A seemingly useful file or Software that does not have the supposed content. This makes it possible for the file or Software to install unintended functions on a computer unnoticed. For example, passwords and other confidential data can be spied out, changed, deleted or sent to an unauthorized person during the next data transfer. This "data theft" usually goes unnoticed without dedicated security mechanisms.
A Trustcenter is an independent, trustworthy authority that is responsible for issuing and managing electronic certificates is responsible. The Trustcenter digitally signs the certificates it issues and thus guarantees the authenticity of the data on the certificate. As all participants trust the Trustcenter in asymmetric procedures, they can also rely on the validity of the issued certificates in this way. Certificates and therefore trust the public keys of other participants.
V
Encryption is the transformation of data for secure storage or transmission. This involves using a cryptographic key to make the content of a document, file or email, for example, illegible to unauthorized third parties. Only the correct recipient can read the data again with the help of a suitable (decryption) key. There are different encryption methods such as symmetric, asymmetric and hybrid encryption.
In this document, directory service refers to a database structured hierarchically (tree-like) in accordance with the ITU standard X.500, in which information can be retrieved from a suitable system. This is used, for example, in address, e-mail and certificate directories, in which the desired information can be searched for according to various criteria. The database can also be distributed across several servers.
A virus scanner is software that protects a computer (computer, server, ...) to a certain extent by regularly or permanently scanning files. Computer viruses protects. To ensure optimum protection, a virus scanner must be kept up to date with frequent and regular Updates to the virus definition files it contains.

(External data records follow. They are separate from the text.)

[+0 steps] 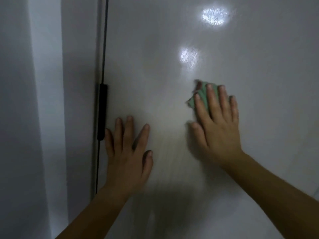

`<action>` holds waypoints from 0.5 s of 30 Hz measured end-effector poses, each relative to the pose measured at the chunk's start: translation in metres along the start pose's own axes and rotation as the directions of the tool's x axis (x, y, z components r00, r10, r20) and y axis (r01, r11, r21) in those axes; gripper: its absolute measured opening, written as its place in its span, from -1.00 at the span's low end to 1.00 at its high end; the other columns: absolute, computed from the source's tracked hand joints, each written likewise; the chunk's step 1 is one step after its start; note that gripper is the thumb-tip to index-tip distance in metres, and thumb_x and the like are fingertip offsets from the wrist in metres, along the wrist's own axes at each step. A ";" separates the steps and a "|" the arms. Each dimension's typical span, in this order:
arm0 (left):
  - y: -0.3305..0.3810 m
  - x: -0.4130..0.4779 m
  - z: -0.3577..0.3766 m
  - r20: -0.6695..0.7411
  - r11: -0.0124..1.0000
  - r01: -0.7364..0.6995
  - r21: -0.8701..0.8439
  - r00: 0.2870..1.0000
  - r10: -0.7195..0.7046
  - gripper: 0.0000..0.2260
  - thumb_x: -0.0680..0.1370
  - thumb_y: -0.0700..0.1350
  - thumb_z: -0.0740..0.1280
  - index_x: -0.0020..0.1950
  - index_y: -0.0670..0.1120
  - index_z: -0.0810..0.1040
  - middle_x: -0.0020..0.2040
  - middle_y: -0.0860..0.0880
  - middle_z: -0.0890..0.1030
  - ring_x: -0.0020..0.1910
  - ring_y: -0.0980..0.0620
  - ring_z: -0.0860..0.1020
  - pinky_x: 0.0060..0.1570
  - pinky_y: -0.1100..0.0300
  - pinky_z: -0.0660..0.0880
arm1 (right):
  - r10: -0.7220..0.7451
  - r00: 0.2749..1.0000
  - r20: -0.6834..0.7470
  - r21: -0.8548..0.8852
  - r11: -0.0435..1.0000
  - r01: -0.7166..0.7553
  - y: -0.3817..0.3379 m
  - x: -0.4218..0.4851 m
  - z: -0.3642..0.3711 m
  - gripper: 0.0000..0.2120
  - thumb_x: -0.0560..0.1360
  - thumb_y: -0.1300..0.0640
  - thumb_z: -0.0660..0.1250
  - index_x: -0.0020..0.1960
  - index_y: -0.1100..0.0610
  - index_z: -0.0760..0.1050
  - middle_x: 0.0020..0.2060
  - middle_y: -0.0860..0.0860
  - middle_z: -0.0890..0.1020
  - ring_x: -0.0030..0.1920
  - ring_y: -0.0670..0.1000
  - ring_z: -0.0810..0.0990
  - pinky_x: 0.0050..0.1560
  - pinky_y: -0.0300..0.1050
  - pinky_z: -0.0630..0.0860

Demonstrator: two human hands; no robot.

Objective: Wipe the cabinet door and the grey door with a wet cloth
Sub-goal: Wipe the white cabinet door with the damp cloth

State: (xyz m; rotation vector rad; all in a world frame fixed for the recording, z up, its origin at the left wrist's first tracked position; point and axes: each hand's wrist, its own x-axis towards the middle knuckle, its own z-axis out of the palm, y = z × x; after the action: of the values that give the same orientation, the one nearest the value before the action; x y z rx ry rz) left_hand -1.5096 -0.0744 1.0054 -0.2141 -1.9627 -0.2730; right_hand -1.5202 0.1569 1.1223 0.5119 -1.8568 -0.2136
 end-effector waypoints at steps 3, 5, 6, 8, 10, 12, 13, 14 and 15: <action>0.006 0.005 -0.001 -0.009 1.000 0.000 0.003 1.000 0.000 -0.38 0.59 0.07 0.18 0.64 -0.06 0.16 0.64 -0.33 0.05 0.63 -0.35 -0.07 0.51 -0.45 -0.09 | -0.021 1.000 0.018 0.047 0.999 0.020 -0.016 -0.037 0.011 -0.41 0.68 -0.13 0.01 0.62 0.13 0.12 0.61 0.15 0.04 0.62 0.27 -0.03 0.58 0.29 -0.06; 0.014 0.009 0.000 -0.025 1.000 -0.019 -0.016 0.999 0.019 -0.38 0.59 0.06 0.18 0.62 -0.10 0.20 0.63 -0.35 0.07 0.63 -0.33 -0.04 0.52 -0.43 -0.11 | -0.047 0.998 0.047 0.054 0.998 0.045 -0.017 -0.059 0.016 -0.43 0.69 -0.14 0.00 0.62 0.11 0.12 0.62 0.13 0.06 0.63 0.25 -0.01 0.58 0.29 -0.03; 0.019 0.011 0.000 -0.036 0.999 -0.039 -0.024 0.999 0.039 -0.38 0.58 0.06 0.18 0.61 -0.12 0.21 0.62 -0.35 0.09 0.63 -0.34 -0.02 0.52 -0.43 -0.10 | 0.028 0.999 0.030 0.045 0.999 -0.030 -0.008 -0.062 0.016 -0.43 0.69 -0.14 -0.02 0.62 0.10 0.11 0.62 0.11 0.05 0.63 0.23 -0.03 0.59 0.27 -0.05; 0.032 0.019 0.002 -0.052 0.995 -0.087 -0.039 0.995 0.085 -0.39 0.57 0.04 0.20 0.59 -0.15 0.26 0.61 -0.36 0.12 0.61 -0.37 0.05 0.53 -0.41 -0.07 | 0.309 0.950 -0.037 0.052 0.950 -0.307 0.023 -0.056 0.011 -0.41 0.68 -0.12 -0.03 0.63 0.11 0.05 0.63 0.11 -0.02 0.63 0.21 -0.10 0.60 0.24 -0.11; 0.047 0.027 0.003 -0.058 0.989 -0.140 -0.057 0.989 0.136 -0.41 0.55 0.02 0.22 0.57 -0.14 0.30 0.61 -0.35 0.14 0.60 -0.37 0.09 0.54 -0.37 -0.07 | 0.551 0.829 -0.093 0.115 0.833 -0.541 0.055 -0.048 0.002 -0.39 0.67 -0.11 -0.04 0.65 0.12 0.00 0.63 0.17 -0.04 0.63 0.22 -0.11 0.59 0.27 -0.12; 0.064 0.035 0.004 -0.053 0.977 -0.201 -0.070 0.979 0.197 -0.42 0.55 0.00 0.23 0.57 -0.13 0.34 0.62 -0.32 0.14 0.61 -0.35 0.08 0.55 -0.33 -0.07 | 0.656 0.745 -0.120 0.165 0.753 -0.636 0.066 -0.046 -0.001 -0.38 0.67 -0.10 -0.03 0.65 0.16 0.01 0.63 0.21 -0.01 0.63 0.23 -0.10 0.58 0.31 -0.09; 0.073 0.038 0.005 -0.044 0.972 -0.224 -0.069 0.974 0.221 -0.43 0.55 0.00 0.23 0.56 -0.12 0.36 0.63 -0.30 0.14 0.62 -0.34 0.07 0.55 -0.33 -0.08 | 0.652 0.749 -0.117 0.169 0.756 -0.632 0.062 -0.048 -0.001 -0.37 0.66 -0.11 -0.02 0.64 0.17 0.02 0.63 0.21 -0.02 0.63 0.24 -0.10 0.58 0.31 -0.09; 0.081 0.041 0.007 -0.032 0.969 -0.238 -0.066 0.971 0.236 -0.43 0.54 0.00 0.23 0.56 -0.10 0.37 0.63 -0.29 0.13 0.63 -0.33 0.05 0.55 -0.34 -0.08 | 0.612 0.785 -0.100 0.158 0.788 -0.594 0.056 -0.052 0.001 -0.36 0.65 -0.12 -0.01 0.64 0.17 0.04 0.63 0.20 -0.03 0.63 0.25 -0.10 0.58 0.30 -0.11; 0.090 0.043 0.009 -0.020 0.968 -0.242 -0.062 0.970 0.241 -0.42 0.54 0.01 0.24 0.57 -0.09 0.38 0.64 -0.28 0.13 0.63 -0.33 0.03 0.54 -0.37 -0.08 | 0.537 0.840 -0.077 0.142 0.840 -0.524 0.050 -0.059 0.003 -0.36 0.65 -0.12 0.01 0.64 0.16 0.05 0.63 0.18 -0.04 0.63 0.26 -0.10 0.59 0.28 -0.12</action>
State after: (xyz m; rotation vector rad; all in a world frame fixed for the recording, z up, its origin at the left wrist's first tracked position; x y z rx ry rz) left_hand -1.5097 0.0152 1.0499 -0.4884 -1.8949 -0.1770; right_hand -1.5195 0.2269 1.0903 0.0636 -1.8302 0.2971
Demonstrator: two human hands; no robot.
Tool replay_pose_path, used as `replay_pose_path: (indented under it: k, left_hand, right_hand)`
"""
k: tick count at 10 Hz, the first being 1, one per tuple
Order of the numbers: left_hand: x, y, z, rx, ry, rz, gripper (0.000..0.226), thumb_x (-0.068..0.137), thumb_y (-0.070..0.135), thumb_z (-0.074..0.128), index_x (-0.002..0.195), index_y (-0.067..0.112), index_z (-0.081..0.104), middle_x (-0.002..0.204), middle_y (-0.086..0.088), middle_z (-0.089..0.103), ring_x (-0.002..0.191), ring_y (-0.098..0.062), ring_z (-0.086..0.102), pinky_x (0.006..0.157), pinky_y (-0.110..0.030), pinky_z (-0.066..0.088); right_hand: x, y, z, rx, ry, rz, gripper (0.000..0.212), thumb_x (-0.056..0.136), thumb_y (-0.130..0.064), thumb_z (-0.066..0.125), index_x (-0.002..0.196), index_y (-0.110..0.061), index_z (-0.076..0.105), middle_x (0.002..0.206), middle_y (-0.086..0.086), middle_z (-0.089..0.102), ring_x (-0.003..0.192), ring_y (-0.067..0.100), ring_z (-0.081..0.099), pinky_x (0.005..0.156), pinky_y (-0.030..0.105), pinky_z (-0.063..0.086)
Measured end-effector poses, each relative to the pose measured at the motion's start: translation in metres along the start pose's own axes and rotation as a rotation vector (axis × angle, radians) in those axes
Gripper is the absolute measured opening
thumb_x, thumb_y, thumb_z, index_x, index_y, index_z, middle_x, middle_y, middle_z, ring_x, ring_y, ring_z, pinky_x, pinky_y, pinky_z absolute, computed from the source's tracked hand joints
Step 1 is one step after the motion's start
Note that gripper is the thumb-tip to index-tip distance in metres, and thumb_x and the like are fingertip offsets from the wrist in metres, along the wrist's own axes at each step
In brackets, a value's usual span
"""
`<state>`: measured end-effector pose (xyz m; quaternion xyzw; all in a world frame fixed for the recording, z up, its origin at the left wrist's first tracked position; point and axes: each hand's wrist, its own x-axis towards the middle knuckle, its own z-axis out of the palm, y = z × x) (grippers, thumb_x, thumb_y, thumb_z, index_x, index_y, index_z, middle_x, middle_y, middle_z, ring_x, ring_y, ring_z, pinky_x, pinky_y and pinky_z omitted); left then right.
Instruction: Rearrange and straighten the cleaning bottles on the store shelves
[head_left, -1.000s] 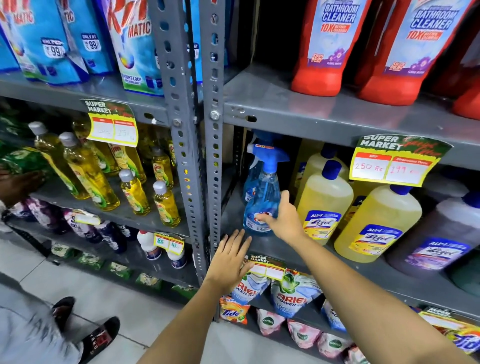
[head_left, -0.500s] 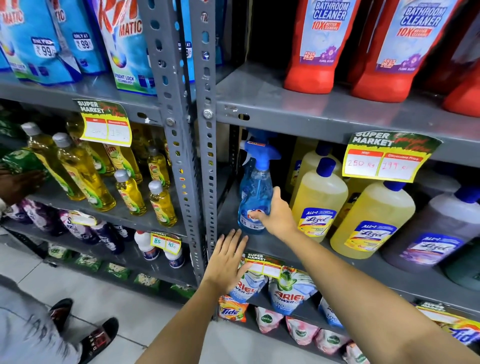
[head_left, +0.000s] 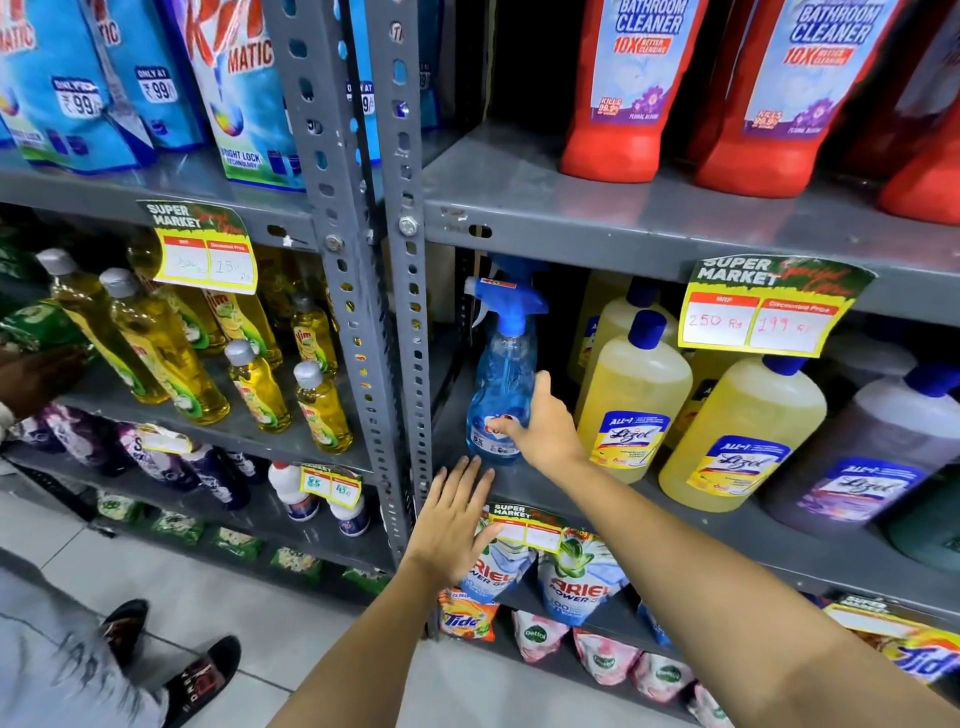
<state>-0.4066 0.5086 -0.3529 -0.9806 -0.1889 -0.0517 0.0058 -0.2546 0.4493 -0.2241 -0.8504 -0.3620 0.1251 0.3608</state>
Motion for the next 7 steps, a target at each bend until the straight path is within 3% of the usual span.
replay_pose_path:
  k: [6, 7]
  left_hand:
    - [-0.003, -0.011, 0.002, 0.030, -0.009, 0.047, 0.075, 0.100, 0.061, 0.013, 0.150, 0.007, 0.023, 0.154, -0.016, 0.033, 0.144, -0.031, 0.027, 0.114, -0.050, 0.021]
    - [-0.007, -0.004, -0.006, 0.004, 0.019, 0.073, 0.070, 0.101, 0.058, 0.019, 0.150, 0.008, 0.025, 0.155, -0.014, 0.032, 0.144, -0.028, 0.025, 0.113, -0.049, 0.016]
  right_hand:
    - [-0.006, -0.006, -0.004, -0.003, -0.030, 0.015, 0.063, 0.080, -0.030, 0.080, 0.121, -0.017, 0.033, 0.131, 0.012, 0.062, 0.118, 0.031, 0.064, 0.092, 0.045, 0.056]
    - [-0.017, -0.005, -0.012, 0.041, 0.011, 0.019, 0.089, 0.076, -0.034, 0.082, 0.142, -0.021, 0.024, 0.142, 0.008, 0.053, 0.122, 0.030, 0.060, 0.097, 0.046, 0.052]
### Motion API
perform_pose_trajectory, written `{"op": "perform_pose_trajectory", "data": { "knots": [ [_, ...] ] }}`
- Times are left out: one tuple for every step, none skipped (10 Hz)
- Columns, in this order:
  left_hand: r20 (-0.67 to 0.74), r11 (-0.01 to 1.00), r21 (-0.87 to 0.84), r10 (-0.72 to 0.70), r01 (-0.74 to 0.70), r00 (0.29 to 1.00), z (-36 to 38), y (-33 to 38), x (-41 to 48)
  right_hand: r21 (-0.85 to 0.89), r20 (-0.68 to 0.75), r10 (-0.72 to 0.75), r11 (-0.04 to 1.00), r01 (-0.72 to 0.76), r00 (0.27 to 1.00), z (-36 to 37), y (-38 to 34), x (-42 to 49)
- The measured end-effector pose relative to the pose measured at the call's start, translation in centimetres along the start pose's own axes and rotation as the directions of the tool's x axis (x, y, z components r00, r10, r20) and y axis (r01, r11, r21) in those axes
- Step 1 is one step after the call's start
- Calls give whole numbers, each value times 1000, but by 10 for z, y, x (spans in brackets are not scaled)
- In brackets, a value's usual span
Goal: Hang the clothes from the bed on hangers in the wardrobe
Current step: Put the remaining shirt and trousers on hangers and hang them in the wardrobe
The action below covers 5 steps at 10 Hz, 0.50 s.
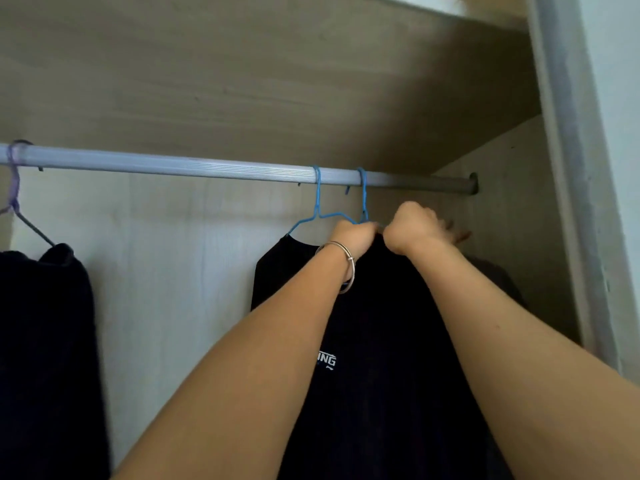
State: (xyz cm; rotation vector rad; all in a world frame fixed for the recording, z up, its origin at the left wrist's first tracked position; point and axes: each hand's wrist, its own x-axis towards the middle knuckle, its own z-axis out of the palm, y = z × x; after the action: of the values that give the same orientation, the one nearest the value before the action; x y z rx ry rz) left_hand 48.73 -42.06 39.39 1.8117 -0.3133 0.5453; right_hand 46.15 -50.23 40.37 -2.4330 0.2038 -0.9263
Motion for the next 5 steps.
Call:
{"op": "perform_pose_trajectory", "data": {
  "knots": [
    [-91,1000,-25,-21,19,996,1,-3,14,22,75,-27,999,25,997,4,6,6],
    [-176,998,64,7,5,984,-14,-6,20,-42,137,-124,991,131,983,4,-2,4],
    [-205,982,187,45,-6,978,-48,-10,18,-35,215,-217,973,229,952,4,-13,3],
    [-266,978,204,19,37,964,-93,-15,18,78,246,-343,939,334,907,8,-23,-5],
    [-329,974,218,14,61,944,-143,-14,10,226,227,-427,897,379,875,15,-40,-14]
  ]
}}
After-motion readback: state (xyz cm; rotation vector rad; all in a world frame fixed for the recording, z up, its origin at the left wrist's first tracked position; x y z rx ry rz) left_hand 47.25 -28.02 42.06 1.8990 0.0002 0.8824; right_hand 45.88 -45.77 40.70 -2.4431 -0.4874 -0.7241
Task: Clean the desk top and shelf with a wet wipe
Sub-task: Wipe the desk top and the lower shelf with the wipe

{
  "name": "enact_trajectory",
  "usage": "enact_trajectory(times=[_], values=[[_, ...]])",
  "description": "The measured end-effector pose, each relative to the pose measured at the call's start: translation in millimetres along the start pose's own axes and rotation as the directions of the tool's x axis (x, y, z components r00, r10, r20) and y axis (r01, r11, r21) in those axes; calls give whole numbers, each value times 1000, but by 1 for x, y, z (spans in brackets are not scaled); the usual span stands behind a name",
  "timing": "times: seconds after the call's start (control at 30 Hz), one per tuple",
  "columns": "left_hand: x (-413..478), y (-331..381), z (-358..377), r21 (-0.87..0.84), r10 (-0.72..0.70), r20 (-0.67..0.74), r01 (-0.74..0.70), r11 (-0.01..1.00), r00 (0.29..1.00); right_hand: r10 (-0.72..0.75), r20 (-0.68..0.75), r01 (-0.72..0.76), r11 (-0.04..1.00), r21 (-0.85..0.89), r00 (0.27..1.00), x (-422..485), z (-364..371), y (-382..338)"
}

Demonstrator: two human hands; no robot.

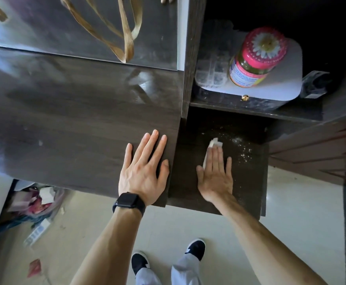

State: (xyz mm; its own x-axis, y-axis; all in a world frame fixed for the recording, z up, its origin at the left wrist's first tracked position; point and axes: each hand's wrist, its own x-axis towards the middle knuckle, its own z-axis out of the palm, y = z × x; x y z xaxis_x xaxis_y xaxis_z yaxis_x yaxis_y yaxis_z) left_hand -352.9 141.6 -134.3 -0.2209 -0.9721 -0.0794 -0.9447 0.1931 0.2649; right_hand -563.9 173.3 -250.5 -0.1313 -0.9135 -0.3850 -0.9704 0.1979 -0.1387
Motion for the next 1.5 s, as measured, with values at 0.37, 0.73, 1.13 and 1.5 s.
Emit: enact_trajectory(times=[0.37, 0.73, 1.13, 1.5], values=[[1, 0, 0, 8, -5, -20, 5, 1000, 1000, 6, -62, -3, 999, 51, 998, 47, -10, -6], [2, 4, -1, -18, -3, -33, 2, 1000, 999, -323, 3, 323, 945, -44, 946, -4, 9, -22], [-3, 6, -5, 85, 16, 7, -17, 996, 1000, 47, -74, -43, 998, 55, 996, -54, 28, -5], [43, 8, 3, 39, 118, -26, -117, 992, 993, -181, -84, 172, 980, -101, 980, 108, -33, -20]])
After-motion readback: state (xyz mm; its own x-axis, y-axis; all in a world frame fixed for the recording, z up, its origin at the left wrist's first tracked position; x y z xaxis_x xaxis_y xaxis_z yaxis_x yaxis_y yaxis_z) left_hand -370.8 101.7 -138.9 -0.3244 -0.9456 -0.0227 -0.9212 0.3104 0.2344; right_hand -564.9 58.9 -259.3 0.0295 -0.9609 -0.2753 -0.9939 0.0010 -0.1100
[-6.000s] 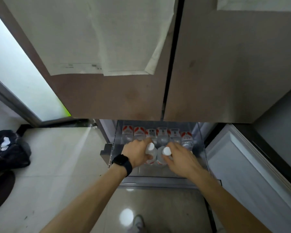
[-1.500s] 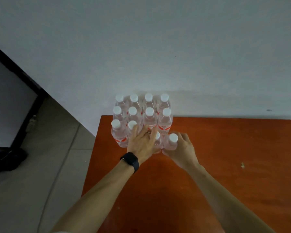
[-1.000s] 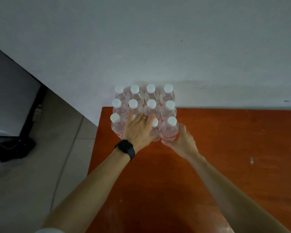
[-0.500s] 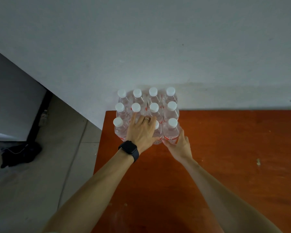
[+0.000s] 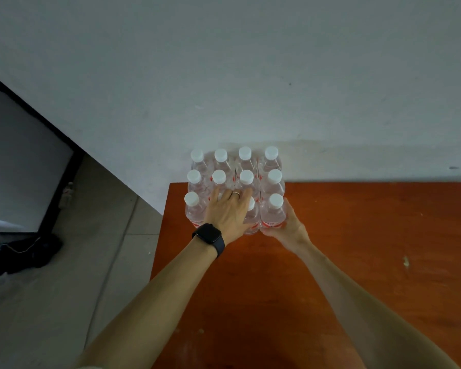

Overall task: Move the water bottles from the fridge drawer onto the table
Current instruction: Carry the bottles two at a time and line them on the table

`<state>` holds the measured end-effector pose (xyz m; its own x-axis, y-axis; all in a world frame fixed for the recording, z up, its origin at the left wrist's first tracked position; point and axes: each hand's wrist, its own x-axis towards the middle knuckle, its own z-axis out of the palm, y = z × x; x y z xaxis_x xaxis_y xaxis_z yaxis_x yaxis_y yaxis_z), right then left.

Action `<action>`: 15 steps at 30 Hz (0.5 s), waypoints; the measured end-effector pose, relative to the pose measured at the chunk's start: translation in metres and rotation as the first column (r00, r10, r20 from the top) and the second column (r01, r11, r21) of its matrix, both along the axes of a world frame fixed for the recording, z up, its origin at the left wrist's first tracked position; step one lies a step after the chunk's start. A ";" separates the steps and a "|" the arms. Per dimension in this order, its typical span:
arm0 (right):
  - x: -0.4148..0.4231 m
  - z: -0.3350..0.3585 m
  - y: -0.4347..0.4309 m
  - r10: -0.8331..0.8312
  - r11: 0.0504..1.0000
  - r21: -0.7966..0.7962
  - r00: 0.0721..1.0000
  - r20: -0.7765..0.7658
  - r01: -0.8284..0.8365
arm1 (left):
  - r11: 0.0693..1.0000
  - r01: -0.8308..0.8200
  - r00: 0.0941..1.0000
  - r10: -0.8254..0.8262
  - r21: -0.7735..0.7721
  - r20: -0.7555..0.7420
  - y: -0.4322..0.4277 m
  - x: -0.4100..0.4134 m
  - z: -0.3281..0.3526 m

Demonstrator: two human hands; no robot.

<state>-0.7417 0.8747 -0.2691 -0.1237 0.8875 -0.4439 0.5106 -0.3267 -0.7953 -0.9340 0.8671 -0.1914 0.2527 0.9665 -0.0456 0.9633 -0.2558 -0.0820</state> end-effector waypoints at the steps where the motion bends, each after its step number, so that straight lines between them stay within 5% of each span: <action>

The pre-filled tax return is also known as the retrieval of certificates and is a free service offered by the tax administration. The aim of this electronic collection of certificates is to make it easier for you to prepare your income tax return. The tax administration collects data for you in electronic form and makes these certificates available to you. You (or a person authorized by you, e.g. your tax advisor) can thus access the information stored about you by the tax administration and use it for your income tax return if necessary.
The following electronic data that has been transmitted to the tax administration about your person is referred to as certificates:
- Income tax certificates sent by the employer
- Wage replacement benefits (e.g. unemployment benefit, sickness benefit, parental benefit)
- Notifications regarding the receipt of pension benefits
- Contributions to health and long-term care insurance
- Pension expenses (for example Riester or Rürup contracts)
- Contributions for capital-forming benefits (VWL / VL)
Z
An electronic ID card for a person, organization or system that is issued by a Trustcenter and issued by its electronic signature is authenticated and, in particular, guarantees the assignment of a public key to a person, organization or system. mein ELSTER issues personal certificates for individuals and certificates for organizations (including organizational certificates).